Tests showed technicians appeared to have fixed a leaky fuel line that contributed to NASA’s decision to halt Monday’s initial launch operation, Jeremy Parsons, a deputy programme manager at the Kennedy Space Center, told reporters on Friday.

Two other key issues on the rocket itself – a faulty engine temperature sensor and some cracks in insulation foam – have largely been resolved, Artemis mission manager Mike Sarafin told reporters on Thursday night.

Atop the rocket is a crew capsule with three test dummies that will fly around the Moon and back over the course of six weeks — NASA’s first such attempt since the Apollo programme 50 years ago. NASA wants to try out the spacecraft before strapping in astronauts on the next planned flight in two years.

If the first two Artemis missions succeed, NASA is aiming to land astronauts back on the Moon, including the first woman to set foot on the lunar surface, as early as 2025, though many experts believe that the time frame is likely to slip by a few years.

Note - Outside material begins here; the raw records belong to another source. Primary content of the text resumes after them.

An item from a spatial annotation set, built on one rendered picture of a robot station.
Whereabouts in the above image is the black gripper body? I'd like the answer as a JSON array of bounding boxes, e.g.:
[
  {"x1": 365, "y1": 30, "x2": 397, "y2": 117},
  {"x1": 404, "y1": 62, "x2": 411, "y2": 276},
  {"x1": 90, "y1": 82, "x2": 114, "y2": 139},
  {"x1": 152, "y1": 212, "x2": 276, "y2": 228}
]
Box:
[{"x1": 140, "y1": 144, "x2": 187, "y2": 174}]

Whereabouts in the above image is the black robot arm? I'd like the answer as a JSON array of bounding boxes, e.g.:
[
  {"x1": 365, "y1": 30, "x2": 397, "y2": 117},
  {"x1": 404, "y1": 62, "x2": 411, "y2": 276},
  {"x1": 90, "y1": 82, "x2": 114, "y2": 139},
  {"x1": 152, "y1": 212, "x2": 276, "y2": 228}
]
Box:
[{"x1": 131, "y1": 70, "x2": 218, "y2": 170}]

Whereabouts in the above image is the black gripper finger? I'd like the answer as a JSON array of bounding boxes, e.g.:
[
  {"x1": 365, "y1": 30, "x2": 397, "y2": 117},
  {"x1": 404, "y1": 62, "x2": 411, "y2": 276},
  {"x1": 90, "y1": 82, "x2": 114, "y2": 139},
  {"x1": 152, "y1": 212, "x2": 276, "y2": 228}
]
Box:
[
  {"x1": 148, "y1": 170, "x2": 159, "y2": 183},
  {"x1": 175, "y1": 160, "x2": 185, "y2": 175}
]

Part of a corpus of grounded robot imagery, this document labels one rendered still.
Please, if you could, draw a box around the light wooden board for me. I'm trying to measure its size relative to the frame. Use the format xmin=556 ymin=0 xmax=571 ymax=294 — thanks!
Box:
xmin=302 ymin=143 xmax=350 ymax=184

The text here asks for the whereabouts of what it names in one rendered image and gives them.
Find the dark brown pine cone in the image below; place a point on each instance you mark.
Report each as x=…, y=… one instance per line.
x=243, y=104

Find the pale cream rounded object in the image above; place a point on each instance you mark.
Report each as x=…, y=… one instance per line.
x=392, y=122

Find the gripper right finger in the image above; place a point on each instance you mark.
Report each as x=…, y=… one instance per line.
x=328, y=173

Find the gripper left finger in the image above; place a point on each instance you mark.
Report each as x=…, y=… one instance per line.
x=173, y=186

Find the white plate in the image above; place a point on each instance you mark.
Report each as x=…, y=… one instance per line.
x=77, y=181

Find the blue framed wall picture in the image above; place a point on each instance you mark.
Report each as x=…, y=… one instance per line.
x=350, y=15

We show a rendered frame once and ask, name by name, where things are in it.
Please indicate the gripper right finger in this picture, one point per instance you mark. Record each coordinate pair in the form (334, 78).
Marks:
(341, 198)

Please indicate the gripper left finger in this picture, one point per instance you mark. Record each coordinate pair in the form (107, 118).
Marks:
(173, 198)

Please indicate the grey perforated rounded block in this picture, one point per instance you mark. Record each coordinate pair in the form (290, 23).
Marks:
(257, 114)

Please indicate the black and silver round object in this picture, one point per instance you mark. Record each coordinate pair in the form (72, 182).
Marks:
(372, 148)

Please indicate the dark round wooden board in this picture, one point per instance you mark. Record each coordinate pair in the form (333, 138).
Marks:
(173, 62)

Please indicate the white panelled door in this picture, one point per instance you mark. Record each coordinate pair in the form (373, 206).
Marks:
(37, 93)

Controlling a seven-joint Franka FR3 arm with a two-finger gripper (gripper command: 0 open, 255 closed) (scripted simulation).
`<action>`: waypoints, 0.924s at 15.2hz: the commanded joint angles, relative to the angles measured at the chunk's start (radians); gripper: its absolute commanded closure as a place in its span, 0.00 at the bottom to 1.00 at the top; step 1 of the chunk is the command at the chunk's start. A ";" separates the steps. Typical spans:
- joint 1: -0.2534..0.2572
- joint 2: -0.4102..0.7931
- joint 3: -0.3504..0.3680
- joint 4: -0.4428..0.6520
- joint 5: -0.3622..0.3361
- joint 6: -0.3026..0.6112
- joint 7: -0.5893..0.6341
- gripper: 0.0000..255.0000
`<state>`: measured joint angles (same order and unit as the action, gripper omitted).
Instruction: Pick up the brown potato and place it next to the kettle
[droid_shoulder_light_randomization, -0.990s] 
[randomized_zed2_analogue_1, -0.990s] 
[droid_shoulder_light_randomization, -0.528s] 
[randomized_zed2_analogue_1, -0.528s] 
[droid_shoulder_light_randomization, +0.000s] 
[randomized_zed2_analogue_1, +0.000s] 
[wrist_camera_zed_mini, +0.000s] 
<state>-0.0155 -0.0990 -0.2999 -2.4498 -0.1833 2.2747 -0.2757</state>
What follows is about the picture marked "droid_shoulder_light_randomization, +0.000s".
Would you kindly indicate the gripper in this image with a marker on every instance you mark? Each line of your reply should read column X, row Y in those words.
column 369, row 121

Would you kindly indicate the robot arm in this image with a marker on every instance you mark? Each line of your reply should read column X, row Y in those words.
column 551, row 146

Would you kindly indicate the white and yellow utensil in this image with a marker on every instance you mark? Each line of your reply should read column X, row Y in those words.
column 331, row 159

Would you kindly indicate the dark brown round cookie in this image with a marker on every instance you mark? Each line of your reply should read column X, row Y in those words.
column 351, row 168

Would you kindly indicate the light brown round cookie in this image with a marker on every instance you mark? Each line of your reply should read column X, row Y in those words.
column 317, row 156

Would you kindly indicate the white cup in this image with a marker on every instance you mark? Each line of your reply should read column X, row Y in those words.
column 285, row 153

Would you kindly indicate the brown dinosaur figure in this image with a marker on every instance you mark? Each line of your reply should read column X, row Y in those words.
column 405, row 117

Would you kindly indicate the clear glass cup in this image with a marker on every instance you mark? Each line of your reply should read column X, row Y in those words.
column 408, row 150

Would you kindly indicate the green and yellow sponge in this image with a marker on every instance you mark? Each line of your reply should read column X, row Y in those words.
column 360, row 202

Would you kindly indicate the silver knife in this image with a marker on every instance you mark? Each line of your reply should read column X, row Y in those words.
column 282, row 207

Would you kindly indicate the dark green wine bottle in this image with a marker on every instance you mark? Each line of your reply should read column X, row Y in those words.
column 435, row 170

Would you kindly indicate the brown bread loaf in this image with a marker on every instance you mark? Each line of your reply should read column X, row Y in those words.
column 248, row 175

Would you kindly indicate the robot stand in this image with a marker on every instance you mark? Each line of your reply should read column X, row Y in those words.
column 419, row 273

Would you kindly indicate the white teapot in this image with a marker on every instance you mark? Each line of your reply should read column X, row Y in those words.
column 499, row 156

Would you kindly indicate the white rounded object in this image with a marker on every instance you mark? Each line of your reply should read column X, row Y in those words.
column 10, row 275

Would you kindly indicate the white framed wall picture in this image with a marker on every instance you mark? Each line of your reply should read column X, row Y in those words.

Twelve astronauts walked on the Moon during six Apollo missions from 1969 to 1972, the only spaceflights yet to place humans on the lunar surface.

Apollo grew out of the US-Soviet space race of the Cold War era, while NASA’s renewed lunar focus is driven more by science and encompasses international partnerships with the space agencies of Europe, Japan and Canada, and with commercial rocket ventures such as SpaceX.

NASA administrator Bill Nelson said he is more confident going into Saturday’s launch attempt, given everything engineers learned from the first try.

So is astronaut Jessica Meir, who is on NASA’s shortlist for one of the initial Moon crews.

“We’re all excited for this to go, but the most important thing is that we go when we’re ready and we get it right, because the next missions will have humans on board. Maybe me, maybe my friends,” Meir told The Associated Press news agency on Friday.

The engineers in charge of the Space Launch System (SLS) rocket insisted on Thursday evening that all four of the rocket’s main engines were good and that a faulty temperature sensor caused one of them to appear as though it were too warm on Monday. The engines need to match the minus-250 degrees Celsius (-420 degrees Fahrenheit) of the liquid hydrogen fuel at liftoff, otherwise they could be damaged and shut down in flight.

“We have convinced ourselves without a shadow of a doubt that we have good-quality liquid hydrogen going through the engines,” said John Honeycutt, the rocket’s programme manager.


Once fuelling begins on Saturday morning, the launch team will perform another engine test — this time earlier in the countdown. Even if that suspect sensor indicates the one engine is too warm, other sensors can be relied on to ensure everything is working correctly and to halt the countdown if there is a problem, Honeycutt told reporters.

Melody Lovin, a launch weather officer for the US Space Force in Cape Canaveral, Florida said forecasts called for a 70 percent chance of favourable conditions during the two-hour Saturday launch window, which opens at 18:17 GMT, as well as for a backup launch time on Monday.

“The weather continues to still look pretty good for the launch attempt on Saturday,” Lovin told Reuters. “I do not expect weather to be a show-stopper by any means for either launch window.”

Still, she added, the odds of scrubbing a launch on any given day for weather or any reason were about one-in-three.